For Christians, this week is the holiest of all weeks. And yet, it is holy in a most ironic way. In this week, those who follow Jesus seek to remember and commemorate the final days and hours of Jesus’s life are commemorated. They are holy days as we struggle to understand the suffering and agony of Jesus. Beginning with Maundy Thursday and traversing through the horror of Good Friday and Holy Saturday, Christians attempt to comprehend and remember the passion of Jesus in his suffering prior to celebrating his resurrection from the dead on Easter Sunday.

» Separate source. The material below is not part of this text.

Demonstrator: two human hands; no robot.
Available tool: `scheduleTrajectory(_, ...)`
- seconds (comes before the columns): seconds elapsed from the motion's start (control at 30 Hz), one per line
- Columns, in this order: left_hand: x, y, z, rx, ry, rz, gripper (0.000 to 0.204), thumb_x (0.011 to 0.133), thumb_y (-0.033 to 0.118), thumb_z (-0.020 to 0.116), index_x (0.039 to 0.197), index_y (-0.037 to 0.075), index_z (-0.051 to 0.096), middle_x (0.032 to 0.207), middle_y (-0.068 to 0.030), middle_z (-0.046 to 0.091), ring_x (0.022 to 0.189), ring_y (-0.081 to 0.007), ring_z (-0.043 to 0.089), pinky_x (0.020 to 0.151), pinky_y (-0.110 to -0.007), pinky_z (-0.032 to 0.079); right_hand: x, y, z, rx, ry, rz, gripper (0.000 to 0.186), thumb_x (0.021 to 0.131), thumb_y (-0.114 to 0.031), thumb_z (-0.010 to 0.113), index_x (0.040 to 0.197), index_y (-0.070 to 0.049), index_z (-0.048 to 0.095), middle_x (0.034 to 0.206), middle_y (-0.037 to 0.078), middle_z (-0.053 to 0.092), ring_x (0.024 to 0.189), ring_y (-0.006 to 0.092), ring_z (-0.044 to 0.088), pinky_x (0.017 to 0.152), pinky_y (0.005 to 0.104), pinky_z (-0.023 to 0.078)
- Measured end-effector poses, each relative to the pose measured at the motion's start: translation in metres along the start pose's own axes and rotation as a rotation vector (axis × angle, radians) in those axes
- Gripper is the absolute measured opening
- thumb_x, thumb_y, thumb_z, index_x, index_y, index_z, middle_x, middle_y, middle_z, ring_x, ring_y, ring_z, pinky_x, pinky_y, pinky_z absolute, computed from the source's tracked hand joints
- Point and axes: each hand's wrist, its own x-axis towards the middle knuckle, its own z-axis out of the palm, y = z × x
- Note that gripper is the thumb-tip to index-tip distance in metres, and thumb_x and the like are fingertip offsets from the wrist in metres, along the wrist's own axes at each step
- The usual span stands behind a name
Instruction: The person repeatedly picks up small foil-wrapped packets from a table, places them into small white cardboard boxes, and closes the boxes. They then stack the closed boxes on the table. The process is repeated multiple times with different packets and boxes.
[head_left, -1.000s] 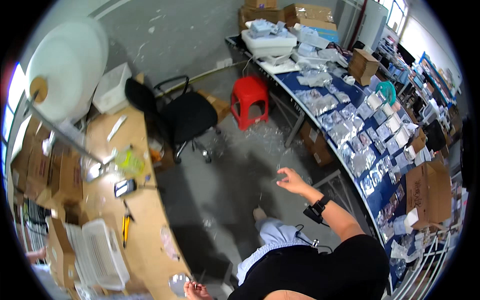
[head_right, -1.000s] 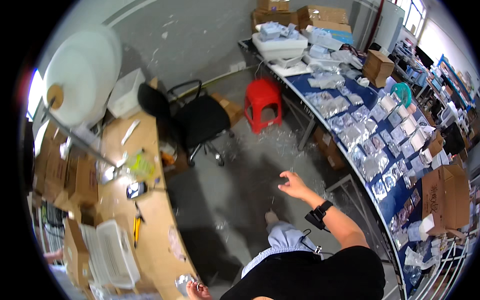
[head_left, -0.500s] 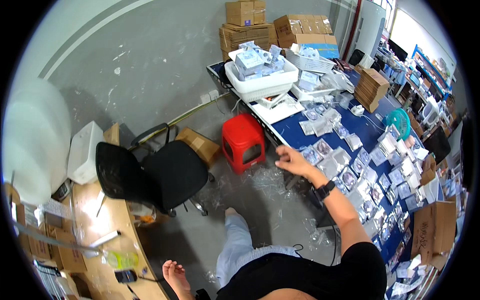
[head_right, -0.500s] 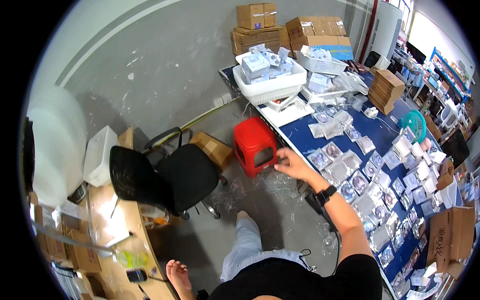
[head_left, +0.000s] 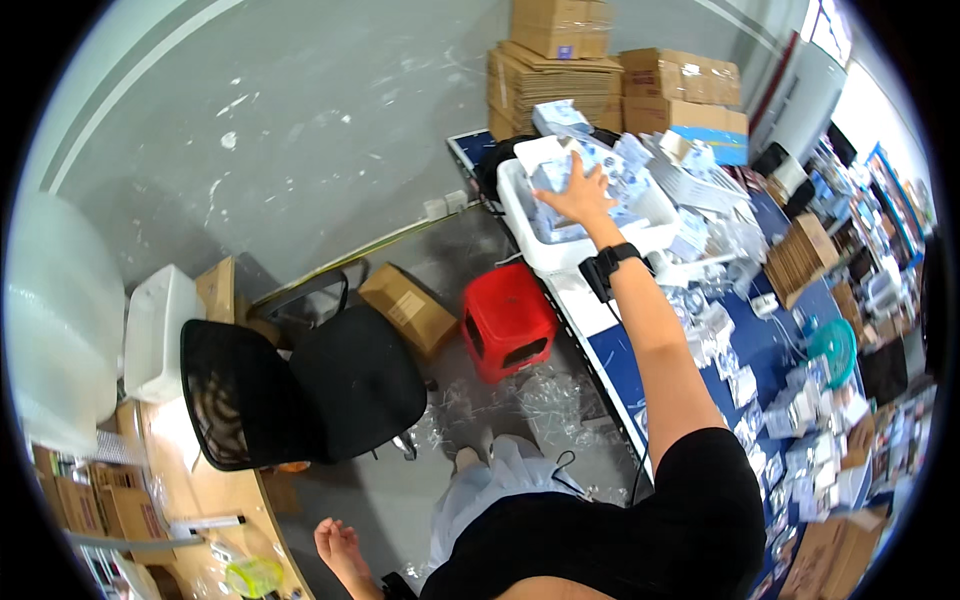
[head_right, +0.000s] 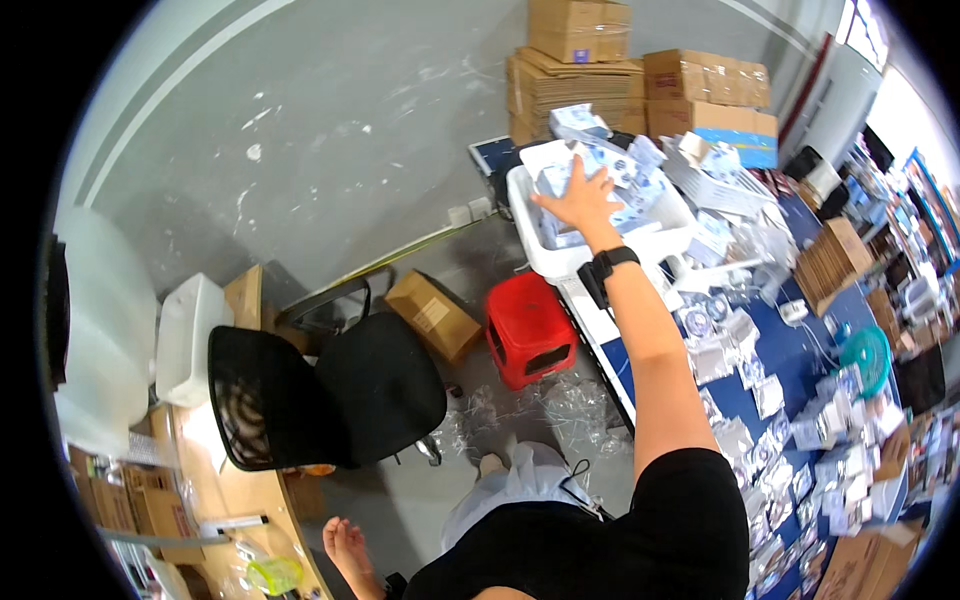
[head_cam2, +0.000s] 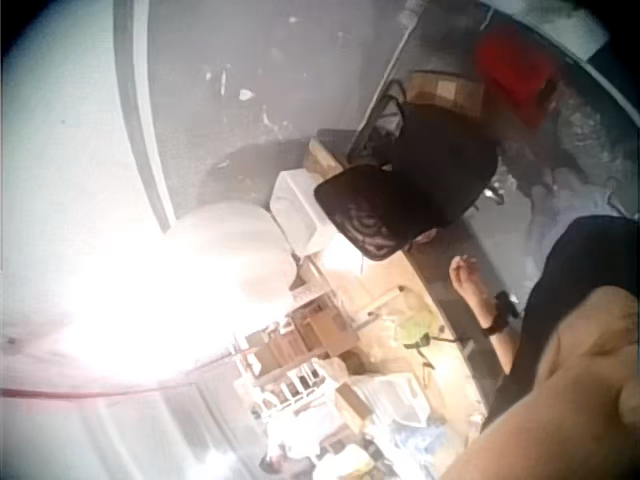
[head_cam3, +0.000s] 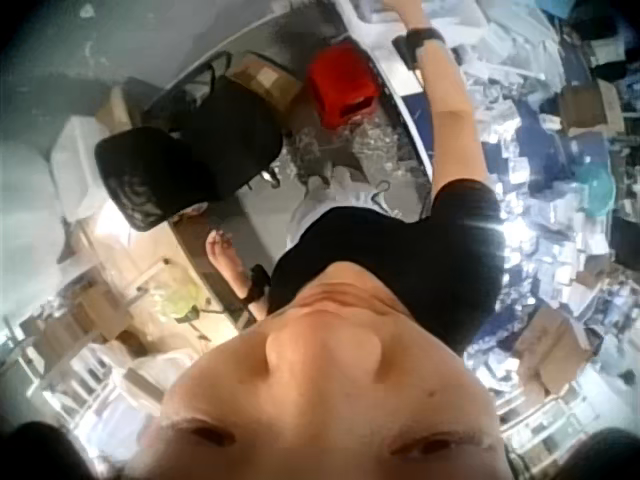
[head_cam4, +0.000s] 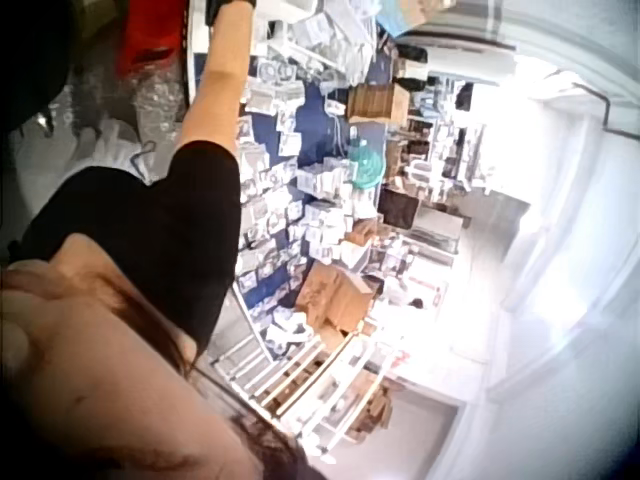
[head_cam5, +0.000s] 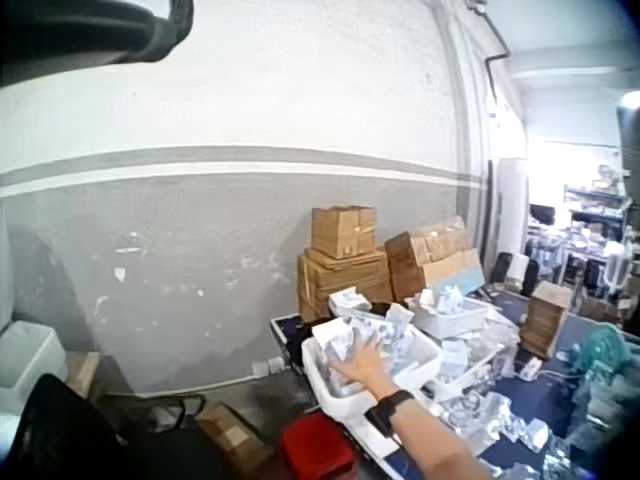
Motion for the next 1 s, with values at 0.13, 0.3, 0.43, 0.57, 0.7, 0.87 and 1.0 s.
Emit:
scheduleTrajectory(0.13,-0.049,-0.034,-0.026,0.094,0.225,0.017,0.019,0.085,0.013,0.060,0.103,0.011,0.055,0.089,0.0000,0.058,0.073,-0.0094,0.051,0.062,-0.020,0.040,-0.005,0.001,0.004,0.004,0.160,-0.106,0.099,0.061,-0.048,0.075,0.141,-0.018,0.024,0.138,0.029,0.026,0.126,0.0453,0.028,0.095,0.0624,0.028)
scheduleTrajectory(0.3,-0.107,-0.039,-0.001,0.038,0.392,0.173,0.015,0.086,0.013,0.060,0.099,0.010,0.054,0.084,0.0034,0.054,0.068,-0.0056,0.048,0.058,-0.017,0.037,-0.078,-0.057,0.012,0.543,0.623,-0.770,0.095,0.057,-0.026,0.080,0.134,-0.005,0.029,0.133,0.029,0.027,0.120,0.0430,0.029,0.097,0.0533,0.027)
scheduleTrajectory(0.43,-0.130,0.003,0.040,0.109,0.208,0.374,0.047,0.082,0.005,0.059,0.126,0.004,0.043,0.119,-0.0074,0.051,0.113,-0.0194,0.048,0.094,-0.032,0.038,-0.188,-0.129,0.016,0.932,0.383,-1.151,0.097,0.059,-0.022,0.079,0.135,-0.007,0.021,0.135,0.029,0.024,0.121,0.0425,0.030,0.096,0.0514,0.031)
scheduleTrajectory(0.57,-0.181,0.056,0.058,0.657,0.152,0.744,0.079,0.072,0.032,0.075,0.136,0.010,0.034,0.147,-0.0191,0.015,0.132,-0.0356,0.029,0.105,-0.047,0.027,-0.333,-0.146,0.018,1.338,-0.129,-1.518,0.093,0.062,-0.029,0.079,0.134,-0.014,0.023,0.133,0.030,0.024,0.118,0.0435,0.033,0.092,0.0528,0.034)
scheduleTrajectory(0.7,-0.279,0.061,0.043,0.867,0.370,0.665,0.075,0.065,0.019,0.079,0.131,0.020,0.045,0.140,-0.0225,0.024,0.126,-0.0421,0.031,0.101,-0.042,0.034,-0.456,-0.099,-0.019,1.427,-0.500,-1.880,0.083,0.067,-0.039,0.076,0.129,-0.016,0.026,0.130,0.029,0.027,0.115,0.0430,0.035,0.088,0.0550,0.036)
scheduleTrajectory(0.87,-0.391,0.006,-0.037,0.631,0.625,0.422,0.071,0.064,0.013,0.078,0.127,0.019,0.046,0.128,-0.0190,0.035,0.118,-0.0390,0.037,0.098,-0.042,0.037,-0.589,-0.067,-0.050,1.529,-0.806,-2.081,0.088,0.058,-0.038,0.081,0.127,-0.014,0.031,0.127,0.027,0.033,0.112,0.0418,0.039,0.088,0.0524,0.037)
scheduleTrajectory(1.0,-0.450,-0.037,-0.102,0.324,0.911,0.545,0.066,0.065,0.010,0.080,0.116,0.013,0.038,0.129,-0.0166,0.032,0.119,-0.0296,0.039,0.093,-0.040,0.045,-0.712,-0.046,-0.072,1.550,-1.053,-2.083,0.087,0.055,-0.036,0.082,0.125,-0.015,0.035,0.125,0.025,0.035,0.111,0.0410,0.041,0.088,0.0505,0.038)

His final hours were spent in prayer. Yet the Gospel of Luke tells us that there was nothing unusual about him being in prayer: “And he came out and proceeded as was his custom to the Mount of Olives…and when he arrived at the place…he withdrew from them…and knelt down and began to pray” (Luke 22:39-41). As was his custom, he would go to pray. We do not often hear the content of these prayer times, but in this case, in these final hours, we see him gripped with passion. Luke tells us that he was in such agony that his sweat “became like drops of blood” (22:44). Modern medicine surmises that under extreme conditions of duress, capillaries in the head burst forth drops of blood literally pouring out of the skin like perspiration. Whatever the case, Jesus had never been in this much distress before—even in his wilderness testing—we have no other portrait of such extreme duress in prayer.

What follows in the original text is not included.